Thread: tid_le comparison for tuple id (ctid) values?
[PostgreSQL 8.1.0 on i686-pc-linux-gnu] I would like to suggest that there be a less-than (or greater-than) operator for the 'tid' type. I used to use oid's for finding and distinguishing duplicate data. Now that oid's are not included by default (and I do not quarrel with that change), I thought I could use ctid's instead. Suppose I have a table steps: create table steps(x text, y text, z text) but I want there to be a primary key(x,y). If I try to do: create table temp_steps(x text, y text, z text, primary key(x,y)) insert into temp_steps select * from steps; drop table steps; alter table temp_steps rename to steps; I get an error that "duplicate key violates unique constraint". Some of the rows in steps differ only in value of z. OK,I'll just fix the data... I thought I could force values of x to be distinct with: (I've done this several times in the past with oid's) update steps set x=x||'X' from steps s where steps.key1=s.key1 and steps.key2=s.key2 and step.ctid<s.ctid; But this fails because there is no less-than operator (or function) on type "tid". I tried casting the ctid to string butthat fails too. Using "not s.ctid=step.ctid" doesn't get me what I need(BTW, there's no != operator for tid either). I don't actually care which row of a pair gets changed. I just need a way to choose *one* in the update. [sometimes I doa delete with similar where clause] If there was some asymmetrical comparison defined on ctids, as there had been on oids, this would all work fine. A castto some type that has less-than would also work fine. Any suggestions? -- George -- "Are the gods not just?" "Oh no, child. What would become of us if they were?" (CSL)

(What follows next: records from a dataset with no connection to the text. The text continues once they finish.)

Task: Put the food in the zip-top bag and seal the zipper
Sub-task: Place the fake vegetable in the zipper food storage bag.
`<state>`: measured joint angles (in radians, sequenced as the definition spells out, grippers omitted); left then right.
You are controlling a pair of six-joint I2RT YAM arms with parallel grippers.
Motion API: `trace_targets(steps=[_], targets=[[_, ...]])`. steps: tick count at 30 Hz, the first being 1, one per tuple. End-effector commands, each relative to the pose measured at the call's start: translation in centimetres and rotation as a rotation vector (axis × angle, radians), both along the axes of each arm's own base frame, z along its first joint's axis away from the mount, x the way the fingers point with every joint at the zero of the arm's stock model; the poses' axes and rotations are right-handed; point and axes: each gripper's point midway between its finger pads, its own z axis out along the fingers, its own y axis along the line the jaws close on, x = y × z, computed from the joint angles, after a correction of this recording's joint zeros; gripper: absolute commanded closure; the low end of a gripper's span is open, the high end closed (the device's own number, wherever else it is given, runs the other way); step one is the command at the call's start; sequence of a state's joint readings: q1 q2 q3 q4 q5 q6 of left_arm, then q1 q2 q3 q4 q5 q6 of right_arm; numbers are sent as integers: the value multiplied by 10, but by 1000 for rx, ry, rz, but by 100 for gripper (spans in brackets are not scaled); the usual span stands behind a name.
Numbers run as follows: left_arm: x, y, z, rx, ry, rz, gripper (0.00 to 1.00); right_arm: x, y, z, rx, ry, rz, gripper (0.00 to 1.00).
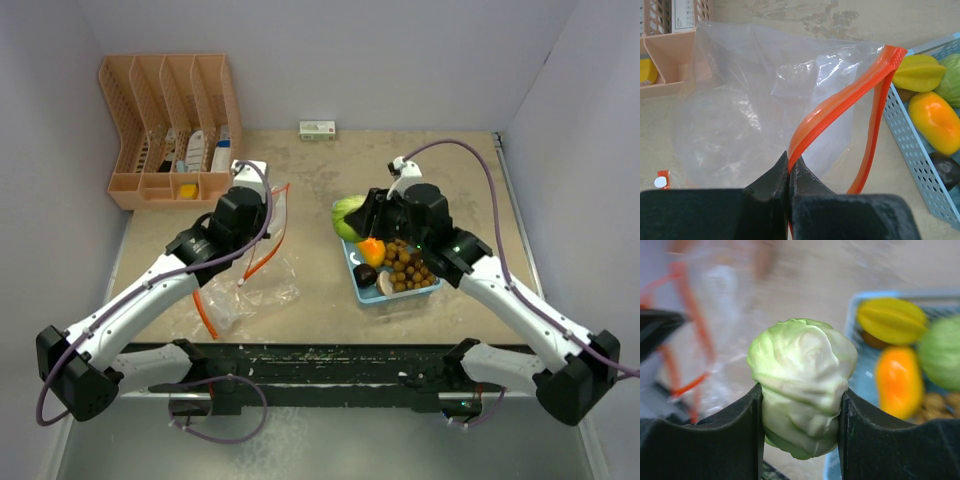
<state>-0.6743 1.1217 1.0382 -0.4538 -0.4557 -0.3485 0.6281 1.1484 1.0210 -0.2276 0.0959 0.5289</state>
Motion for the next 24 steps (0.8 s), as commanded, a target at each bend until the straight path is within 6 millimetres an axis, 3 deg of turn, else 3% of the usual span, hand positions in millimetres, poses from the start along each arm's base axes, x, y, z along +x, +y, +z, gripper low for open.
trace_targets(steps=[1, 7, 10, 17, 24], targets=[[12, -9, 28, -55, -49, 4, 100, -53, 64, 86, 335, -241, 451, 76], [13, -19, 39, -108, -55, -16, 100, -90, 102, 97, 443, -302, 651, 76], [12, -20, 46, -129, -63, -18, 100, -96, 123, 95, 490, -309, 691, 76], [1, -19, 65, -191, -88, -34, 100, -81, 140, 86, 589, -310, 664, 77], [-16, -19, 79, -274, -103, -76, 100, -44, 143, 60, 531, -254, 495, 79]])
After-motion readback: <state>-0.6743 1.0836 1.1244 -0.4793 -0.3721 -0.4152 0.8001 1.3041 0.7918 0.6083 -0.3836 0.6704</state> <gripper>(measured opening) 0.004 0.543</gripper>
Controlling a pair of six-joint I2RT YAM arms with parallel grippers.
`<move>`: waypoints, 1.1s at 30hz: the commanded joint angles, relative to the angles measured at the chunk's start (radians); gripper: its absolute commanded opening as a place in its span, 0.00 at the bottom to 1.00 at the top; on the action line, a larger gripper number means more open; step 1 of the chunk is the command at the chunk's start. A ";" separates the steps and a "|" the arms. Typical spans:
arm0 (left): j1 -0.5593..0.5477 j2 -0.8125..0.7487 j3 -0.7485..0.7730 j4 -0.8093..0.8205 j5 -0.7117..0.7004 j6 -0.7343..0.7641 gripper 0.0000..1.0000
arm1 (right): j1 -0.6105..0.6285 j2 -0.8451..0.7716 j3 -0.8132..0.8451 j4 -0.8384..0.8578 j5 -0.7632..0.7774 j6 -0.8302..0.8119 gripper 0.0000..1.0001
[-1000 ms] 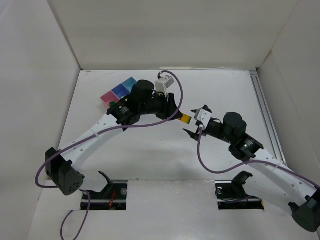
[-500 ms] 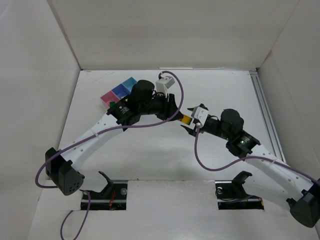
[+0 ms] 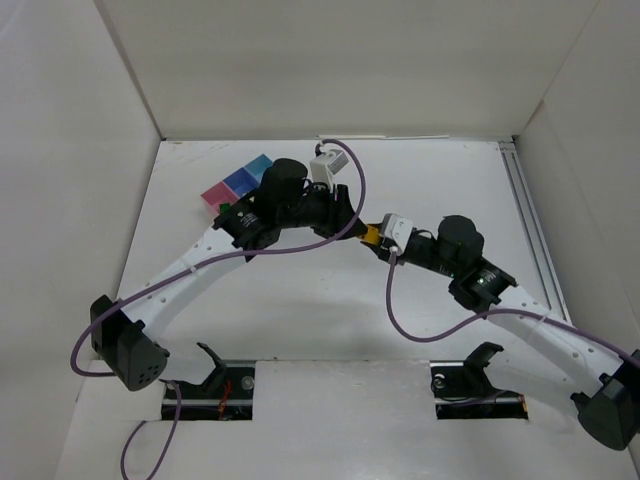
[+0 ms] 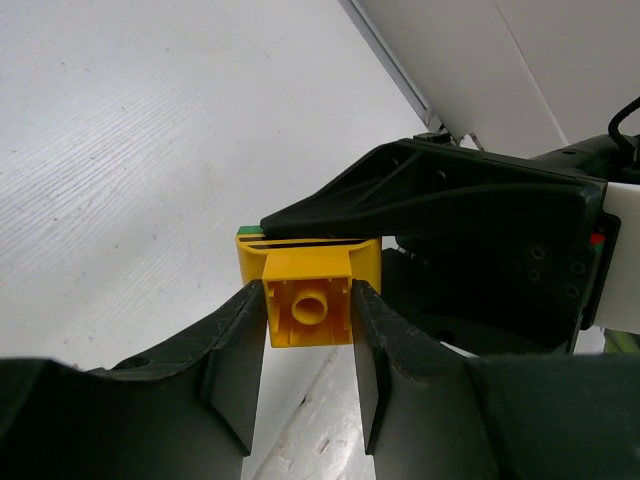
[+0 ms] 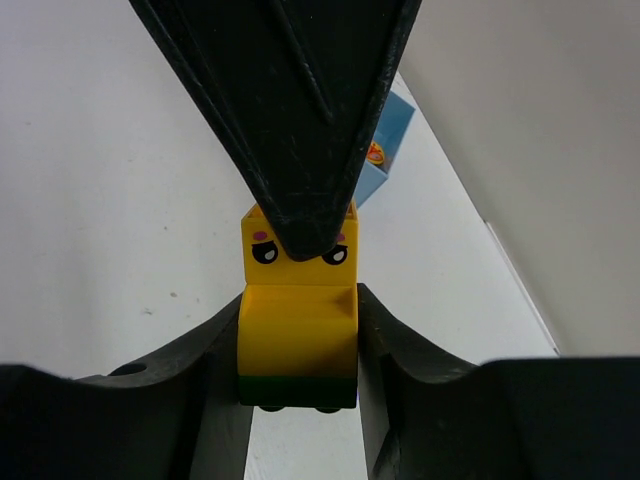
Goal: Sort the legos into containers by color
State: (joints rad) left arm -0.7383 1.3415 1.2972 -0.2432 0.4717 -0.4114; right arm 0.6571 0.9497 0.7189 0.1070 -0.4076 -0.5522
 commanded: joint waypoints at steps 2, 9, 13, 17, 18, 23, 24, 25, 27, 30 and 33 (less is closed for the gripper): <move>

george young <gry@ll.mit.edu> writes: > update steps set x=x||'X' from steps s where steps.key1=s.key1 and steps.key2=s.key2 and step.ctid<s.ctid; > But this fails because there is no less-than operator (or function) on > type "tid". Probably a good thing, too, since if there was it wouldn't have anything reliable to do with the age of the tuple. regards, tom lane
On Mon, 21 Nov 2005 16:19:28 -0500 Tom Lane <tgl@sss.pgh.pa.us> threw this fish to the penguins: > george young <gry@ll.mit.edu> writes: > > update steps set x=x||'X' from steps s where steps.key1=s.key1 and steps.key2=s.key2 and step.ctid<s.ctid; > > > But this fails because there is no less-than operator (or function) on > > type "tid". > > Probably a good thing, too, since if there was it wouldn't have anything > reliable to do with the age of the tuple. Well, I don't have any need for it to correlate with the age of the tuple. My use of step.ctid<s.ctid was not to get the earliest or latest row, but just to *choose* one. Perhaps there's some other query that would modify only one of each pair of equal-keyed rows? -- George -- "Are the gods not just?" "Oh no, child. What would become of us if they were?" (CSL)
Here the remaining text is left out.